Where I would like to go, however, with regard to this question of truth is this: Christianity, unlike many other religious traditions, is not so much founded upon thought as it is on event; on the acts of God. We can take the Jesus event, for instance, and think through it. If Jesus just died like any other person, I don't think that Christianity would have survived. If Jesus did not rise from the dead, if only hope was raised in the hearts of the disciples, Christianity would not have made it through the fourth decade of the first century. Something had to happen back then to give an impetus to this great vessel we call the church. Something had to happen back then to cause the disciples to go out and risk their very lives for what they had “seen, and heard and touched with their hands,” (1 John.1:1-4). Something had to happen to give them the desire to do what they did at no benefit to themselves.

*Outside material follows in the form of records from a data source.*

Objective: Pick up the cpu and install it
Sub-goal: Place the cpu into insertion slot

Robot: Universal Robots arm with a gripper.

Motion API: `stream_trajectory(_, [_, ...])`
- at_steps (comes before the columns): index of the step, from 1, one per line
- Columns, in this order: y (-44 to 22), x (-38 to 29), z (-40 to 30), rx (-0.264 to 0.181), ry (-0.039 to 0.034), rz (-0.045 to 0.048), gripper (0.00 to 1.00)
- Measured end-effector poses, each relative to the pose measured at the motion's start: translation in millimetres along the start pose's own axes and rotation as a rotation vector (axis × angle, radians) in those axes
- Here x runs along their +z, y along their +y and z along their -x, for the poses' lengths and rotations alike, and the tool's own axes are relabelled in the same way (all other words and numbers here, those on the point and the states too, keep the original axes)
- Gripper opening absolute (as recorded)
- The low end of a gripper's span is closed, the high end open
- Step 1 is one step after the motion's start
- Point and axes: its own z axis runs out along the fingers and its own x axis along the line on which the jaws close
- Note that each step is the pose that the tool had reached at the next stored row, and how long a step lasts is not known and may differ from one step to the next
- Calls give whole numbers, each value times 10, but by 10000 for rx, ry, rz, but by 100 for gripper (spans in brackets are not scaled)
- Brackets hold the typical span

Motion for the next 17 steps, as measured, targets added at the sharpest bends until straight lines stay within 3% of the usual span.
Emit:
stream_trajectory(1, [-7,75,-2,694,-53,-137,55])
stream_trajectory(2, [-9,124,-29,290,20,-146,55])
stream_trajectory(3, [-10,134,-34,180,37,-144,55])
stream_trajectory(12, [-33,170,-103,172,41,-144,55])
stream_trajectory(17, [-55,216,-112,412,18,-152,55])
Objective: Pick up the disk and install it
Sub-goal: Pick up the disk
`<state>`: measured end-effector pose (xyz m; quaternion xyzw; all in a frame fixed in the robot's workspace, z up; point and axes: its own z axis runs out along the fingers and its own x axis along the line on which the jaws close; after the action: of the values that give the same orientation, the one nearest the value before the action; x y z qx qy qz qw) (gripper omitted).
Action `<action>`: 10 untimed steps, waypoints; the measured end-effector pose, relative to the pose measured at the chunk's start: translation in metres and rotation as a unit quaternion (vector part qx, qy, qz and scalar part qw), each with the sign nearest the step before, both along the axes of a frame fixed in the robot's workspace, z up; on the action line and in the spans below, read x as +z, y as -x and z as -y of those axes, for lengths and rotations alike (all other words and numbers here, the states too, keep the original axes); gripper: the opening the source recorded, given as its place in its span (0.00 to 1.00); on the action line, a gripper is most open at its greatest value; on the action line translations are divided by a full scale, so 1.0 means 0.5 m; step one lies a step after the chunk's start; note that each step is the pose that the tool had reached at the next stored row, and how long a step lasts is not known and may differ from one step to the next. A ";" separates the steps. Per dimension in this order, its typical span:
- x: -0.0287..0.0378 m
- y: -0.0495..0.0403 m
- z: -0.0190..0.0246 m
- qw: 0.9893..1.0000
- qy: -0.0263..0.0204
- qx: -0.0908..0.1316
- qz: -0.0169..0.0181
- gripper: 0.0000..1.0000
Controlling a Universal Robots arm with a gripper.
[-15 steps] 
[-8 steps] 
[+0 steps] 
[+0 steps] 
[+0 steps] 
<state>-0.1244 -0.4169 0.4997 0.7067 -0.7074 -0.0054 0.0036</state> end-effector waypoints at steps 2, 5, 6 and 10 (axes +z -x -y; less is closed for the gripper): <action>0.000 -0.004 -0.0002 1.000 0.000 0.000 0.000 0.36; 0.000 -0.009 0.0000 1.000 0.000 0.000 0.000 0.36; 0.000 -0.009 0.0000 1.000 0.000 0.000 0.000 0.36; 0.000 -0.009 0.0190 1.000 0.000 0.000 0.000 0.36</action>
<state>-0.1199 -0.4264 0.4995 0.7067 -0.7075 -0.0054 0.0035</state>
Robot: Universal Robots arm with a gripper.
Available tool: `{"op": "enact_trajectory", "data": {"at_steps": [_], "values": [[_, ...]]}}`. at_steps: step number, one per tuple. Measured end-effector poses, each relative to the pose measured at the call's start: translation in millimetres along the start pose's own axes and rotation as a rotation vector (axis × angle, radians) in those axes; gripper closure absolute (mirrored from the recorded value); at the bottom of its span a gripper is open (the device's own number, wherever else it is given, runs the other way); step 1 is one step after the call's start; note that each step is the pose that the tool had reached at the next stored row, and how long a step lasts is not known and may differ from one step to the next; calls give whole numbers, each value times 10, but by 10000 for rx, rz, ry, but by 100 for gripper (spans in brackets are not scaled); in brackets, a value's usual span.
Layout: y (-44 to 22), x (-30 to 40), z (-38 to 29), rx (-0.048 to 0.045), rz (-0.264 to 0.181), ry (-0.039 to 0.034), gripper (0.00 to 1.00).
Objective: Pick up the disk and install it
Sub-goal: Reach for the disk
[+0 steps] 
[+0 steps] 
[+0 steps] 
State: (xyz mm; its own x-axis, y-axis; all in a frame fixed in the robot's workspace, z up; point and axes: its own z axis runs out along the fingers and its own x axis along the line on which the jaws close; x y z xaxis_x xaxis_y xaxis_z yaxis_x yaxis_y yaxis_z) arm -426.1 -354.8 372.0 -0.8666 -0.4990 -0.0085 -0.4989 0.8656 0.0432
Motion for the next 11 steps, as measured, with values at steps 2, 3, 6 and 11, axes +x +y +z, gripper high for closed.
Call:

Long ago, I determined that I would not worry whether biblical scholars disputed this fact or that, this detail or that, because it seemed to change from one year to another. I didn't worry about what they would dismiss, because what they could not dismiss was the whole - the thrust of the evidence in general. They cannot dismiss the fact that the church was born and has grown into a great, world-wide body. I became less interested in individual details and more interested in the general picture - the gist of the gospel account. Something happened. Something happened in our time and space, in our history, that knocked the socks of those disciples and sent them out into the world, and if it wasn't a resurrection, I don't know what it was. Once a person reaches that conclusion - a plausible conclusion that something dramatic happened at Calvary and in Judaea 2,000 years ago - then the world has to deal with it. In this post-modern, pluralistic age, people can speak of other truths, modernity can rule out by presupposition the supernatural. But if something happens in history, unique as it may be, that event has to be faced. The world must face a random event and deal with what actually happened.
So I put it to you that maybe this perfect storm is not as perfect as it seems. The winds may be blowing, the surf may be rising, but we have a surer foundation than many would like us to believe. We have a great anchor of the soul in Christ. John alludes to this as he encourages believers in the first century to carry on with Christ. He says,
“I write this to you about those who would deceive you … abide in him so that when he appears we may have confidence … at his coming (v.26, 28). Let what you heard from the beginning abide in you…and this is what he has promised us, eternal life (vv.24, 25).”
And so, friends, the waters may be rough, but this ship is going to make it through. And though we may struggle, a safe harbour awaits those who abide in Christ. Amen.